По глупости на воровстве в окружном центре попался. Засмотрелся в супермаркете на механические игрушки. Зачем мне нужен был тот дирижабль? А душа захлебнулась восторгом при виде разноцветного чуда — такой точно отец подарил мне в последний мой день рождения. В результате примитивный металлоискатель на выходе сработал, и я загремел в дурку при спецшколе для малолетних преступников. Там насекомых и всяких тварей из меня вывели и прививок с килограмм вкатили. Для начала.
Конец не стал досматривать, сбежал.
Ехал, как обычно, в общем вагоне низшего класса, в тот раз битком набитом каким-то табором.

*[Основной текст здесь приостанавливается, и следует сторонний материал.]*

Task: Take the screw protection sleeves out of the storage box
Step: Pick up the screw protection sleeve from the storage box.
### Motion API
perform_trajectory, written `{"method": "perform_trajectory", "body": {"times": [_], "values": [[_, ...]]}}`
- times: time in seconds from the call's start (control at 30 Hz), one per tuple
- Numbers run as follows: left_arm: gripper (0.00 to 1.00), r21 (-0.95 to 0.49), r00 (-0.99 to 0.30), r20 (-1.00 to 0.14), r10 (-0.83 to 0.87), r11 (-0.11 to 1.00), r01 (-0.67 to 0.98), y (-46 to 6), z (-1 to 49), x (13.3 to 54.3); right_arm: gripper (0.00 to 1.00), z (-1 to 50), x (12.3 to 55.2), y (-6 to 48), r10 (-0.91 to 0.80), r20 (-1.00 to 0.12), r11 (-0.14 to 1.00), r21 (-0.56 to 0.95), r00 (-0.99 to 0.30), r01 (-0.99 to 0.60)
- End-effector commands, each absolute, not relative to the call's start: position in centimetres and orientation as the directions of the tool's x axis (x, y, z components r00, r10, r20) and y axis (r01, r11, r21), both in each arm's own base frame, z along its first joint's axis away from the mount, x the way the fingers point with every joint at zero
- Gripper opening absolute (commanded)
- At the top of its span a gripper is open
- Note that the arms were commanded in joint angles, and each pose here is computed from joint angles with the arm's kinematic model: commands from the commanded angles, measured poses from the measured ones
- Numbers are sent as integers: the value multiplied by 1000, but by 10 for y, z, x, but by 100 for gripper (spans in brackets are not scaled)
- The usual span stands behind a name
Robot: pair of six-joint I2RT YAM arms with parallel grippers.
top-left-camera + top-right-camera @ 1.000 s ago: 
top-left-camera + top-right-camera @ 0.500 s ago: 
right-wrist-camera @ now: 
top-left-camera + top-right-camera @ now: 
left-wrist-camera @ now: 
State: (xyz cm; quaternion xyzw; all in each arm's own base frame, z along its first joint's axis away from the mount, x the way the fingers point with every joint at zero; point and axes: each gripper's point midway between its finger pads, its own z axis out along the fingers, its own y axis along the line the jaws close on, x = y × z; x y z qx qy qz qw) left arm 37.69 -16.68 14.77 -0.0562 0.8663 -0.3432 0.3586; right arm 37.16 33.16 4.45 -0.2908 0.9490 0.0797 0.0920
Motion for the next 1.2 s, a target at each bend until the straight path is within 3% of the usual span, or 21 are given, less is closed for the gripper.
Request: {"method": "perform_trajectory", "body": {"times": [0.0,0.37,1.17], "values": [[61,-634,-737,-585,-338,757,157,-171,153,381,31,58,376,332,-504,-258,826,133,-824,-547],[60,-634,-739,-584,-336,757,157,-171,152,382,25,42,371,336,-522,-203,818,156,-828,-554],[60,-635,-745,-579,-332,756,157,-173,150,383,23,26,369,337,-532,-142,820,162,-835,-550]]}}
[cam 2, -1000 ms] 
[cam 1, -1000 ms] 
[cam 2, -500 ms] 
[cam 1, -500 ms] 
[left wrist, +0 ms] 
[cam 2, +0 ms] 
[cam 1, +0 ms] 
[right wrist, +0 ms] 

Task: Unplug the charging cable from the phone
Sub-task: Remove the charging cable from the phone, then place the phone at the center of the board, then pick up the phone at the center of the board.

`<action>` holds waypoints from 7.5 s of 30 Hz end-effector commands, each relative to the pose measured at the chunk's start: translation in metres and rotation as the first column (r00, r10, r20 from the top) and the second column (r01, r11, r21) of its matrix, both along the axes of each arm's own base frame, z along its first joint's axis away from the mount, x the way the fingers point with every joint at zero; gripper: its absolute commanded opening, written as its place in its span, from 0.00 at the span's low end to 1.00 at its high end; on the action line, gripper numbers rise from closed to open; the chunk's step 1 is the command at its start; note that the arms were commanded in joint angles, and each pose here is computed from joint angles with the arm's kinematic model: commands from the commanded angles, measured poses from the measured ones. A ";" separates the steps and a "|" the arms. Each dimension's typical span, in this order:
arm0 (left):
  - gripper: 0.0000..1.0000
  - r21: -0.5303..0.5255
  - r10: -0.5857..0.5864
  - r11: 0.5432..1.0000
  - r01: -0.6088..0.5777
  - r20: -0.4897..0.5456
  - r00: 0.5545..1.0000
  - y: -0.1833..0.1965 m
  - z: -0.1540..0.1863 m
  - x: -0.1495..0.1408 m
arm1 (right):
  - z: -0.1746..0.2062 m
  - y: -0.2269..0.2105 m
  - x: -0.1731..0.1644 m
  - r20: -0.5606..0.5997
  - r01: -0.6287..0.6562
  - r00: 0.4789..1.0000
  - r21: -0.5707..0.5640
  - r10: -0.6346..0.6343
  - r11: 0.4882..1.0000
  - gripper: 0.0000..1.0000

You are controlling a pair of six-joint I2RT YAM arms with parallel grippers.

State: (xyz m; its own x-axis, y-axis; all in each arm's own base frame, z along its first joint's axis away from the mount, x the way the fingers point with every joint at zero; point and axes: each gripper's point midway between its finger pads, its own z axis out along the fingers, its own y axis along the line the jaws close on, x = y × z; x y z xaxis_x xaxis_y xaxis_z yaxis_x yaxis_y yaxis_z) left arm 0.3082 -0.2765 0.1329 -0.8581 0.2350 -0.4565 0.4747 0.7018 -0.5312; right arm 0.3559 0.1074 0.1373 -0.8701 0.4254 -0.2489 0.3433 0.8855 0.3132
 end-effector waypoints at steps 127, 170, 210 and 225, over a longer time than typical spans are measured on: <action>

Не один я пробрался туда зайцем: билетер сбился со счета, пытаясь проверить количество детей и подростков, мелькавших, как крольчата, и махнул рукой.
Я забился между баулов и наслаждался шумом. Понимаете в чем дело... Когда трое-пятеро ругаются — это не шум, а дискретность. Склока — очень точное определение данному бытовому явлению. Клочки слов различимы, модуляции голосов можно разложить. А когда человек сорок в одно время непрерывно орут-шепчут-визжат-хнычут — это самое то для меня. Как водопад. Дар блаженствует — халявная подпитка!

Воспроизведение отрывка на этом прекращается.